◆ **About this task**
Could you copy exactly the lines from the start of the records through the one containing "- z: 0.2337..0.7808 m", both included, and leave out the pictures?

Provided information below:

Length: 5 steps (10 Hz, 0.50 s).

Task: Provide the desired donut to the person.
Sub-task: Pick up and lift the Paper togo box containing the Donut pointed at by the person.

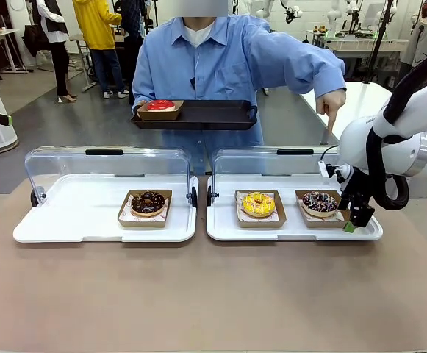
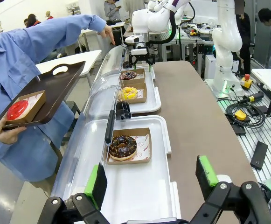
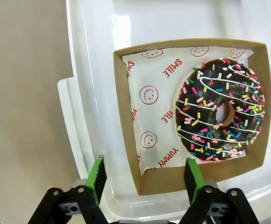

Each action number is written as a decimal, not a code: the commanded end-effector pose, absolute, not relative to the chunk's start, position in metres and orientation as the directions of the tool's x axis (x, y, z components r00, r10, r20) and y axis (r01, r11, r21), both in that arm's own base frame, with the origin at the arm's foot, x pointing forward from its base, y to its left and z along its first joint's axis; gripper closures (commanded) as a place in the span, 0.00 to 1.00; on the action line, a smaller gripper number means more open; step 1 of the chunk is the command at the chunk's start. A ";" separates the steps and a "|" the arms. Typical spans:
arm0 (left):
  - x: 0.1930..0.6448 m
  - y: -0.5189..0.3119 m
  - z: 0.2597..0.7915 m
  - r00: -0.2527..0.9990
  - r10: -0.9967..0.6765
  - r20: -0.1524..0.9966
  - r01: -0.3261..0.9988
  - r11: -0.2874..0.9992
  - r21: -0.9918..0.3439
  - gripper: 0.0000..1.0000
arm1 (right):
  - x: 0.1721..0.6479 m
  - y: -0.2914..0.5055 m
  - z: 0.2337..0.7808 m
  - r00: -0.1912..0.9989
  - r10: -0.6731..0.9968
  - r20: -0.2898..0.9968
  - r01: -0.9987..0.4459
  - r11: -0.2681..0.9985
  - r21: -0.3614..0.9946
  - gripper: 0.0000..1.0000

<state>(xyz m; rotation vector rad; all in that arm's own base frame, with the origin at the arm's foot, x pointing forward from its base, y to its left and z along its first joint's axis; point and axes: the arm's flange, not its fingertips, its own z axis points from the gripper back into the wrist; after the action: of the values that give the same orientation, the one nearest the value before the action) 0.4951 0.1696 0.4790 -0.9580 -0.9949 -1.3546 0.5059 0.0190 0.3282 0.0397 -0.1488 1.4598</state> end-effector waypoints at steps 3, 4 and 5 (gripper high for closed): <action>0.495 0.169 0.479 -0.024 -0.302 0.953 0.999 0.023 0.033 0.00 | 0.511 0.019 0.327 0.081 0.992 0.102 -0.994 0.088 -0.068 1.00; 0.495 0.169 0.479 -0.024 -0.302 0.953 0.999 0.023 0.033 0.00 | 0.511 0.020 0.327 0.077 0.991 0.105 -0.994 0.085 -0.068 0.86; 0.495 0.169 0.479 -0.024 -0.302 0.953 0.999 0.023 0.033 0.00 | 0.511 0.020 0.326 0.077 0.991 0.108 -0.994 0.085 -0.066 0.96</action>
<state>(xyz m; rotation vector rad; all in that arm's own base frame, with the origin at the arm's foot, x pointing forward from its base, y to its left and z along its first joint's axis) 0.4951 0.1696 0.4790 -0.9580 -0.9949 -1.3546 0.5058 0.0218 0.3271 0.0414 -0.1470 1.4669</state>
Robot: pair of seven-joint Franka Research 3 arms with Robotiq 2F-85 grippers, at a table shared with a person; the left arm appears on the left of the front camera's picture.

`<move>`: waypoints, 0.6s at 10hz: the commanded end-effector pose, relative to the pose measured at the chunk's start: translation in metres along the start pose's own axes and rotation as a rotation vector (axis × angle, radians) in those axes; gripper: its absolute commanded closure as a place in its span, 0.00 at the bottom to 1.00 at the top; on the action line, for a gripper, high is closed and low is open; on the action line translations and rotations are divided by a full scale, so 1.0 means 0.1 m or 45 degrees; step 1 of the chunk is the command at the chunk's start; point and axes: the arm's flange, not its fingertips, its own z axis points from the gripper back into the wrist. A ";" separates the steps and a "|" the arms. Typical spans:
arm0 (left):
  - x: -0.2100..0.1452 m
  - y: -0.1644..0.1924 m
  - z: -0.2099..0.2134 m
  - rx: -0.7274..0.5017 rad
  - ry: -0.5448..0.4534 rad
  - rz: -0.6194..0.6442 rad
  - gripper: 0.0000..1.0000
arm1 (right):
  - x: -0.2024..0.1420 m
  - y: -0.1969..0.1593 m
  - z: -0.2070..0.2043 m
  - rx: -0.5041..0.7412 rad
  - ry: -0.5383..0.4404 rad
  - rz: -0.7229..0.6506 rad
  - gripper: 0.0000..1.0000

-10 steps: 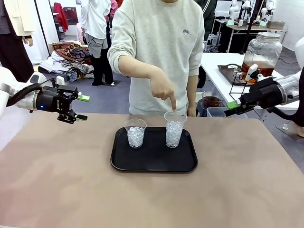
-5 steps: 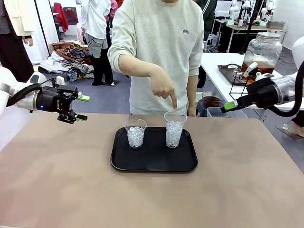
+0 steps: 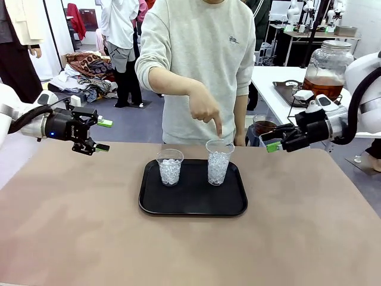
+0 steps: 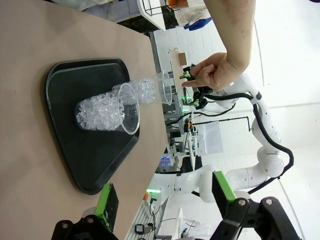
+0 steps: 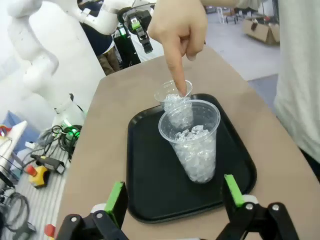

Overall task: Pour the drink into the iced cup.
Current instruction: Pick up the iced cup indicated by the human and present it to them.

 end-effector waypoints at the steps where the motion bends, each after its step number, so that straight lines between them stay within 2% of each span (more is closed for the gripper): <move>1: -0.01 0.01 0.00 -0.014 -0.014 -0.014 0.00 | -0.06 -0.01 -0.14 0.000 -0.058 0.064 0.00; 2: -0.01 0.01 0.00 -0.014 -0.014 -0.014 0.00 | -0.05 0.00 -0.12 0.033 -0.031 0.011 0.00; 6: -0.01 0.01 0.00 -0.014 -0.014 -0.014 0.00 | -0.04 -0.01 -0.06 0.005 -0.014 0.033 0.00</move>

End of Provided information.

◆ **Response to the exercise**
Length: 5 steps (10 Hz, 0.50 s).

Task: Provide the desired donut to the person.
Sub-task: Pick up and lift the Paper togo box containing the Donut pointed at by the person.


Each action number is written as a decimal, not a code: the commanded end-effector pose, absolute, not relative to the chunk's start, position in metres and orientation as the directions of the tool's x axis (x, y, z components r00, r10, r20) and y axis (r01, r11, r21), both in that arm's own base frame, with the origin at the arm's foot, x pointing forward from its base, y to its left and z along its first joint's axis; gripper closures (commanded) as a place in the span, 0.00 to 1.00; on the action line, a smaller gripper number means more open; step 1 of the chunk is the command at the chunk's start. A ";" separates the steps and a "|" the arms. Typical spans:
arm0 (left):
  - x: 0.1930..0.6448 m
  - y: -0.5189..0.3119 m
  - z: 0.2597..0.7915 m
  - r00: -0.2527..0.9990
  - r10: -0.9967..0.6765
  - r20: -0.1524..0.9966
  - r01: -0.3261..0.9988
  - r11: -0.2874..0.9992
  - r21: -0.9918..0.3439
  - gripper: 0.0000..1.0000
arm1 (right):
  - x: 0.1721..0.6479 m
  - y: -0.2914..0.5055 m
  - z: 0.2337..0.7808 m

No part of the exercise is left unanswered.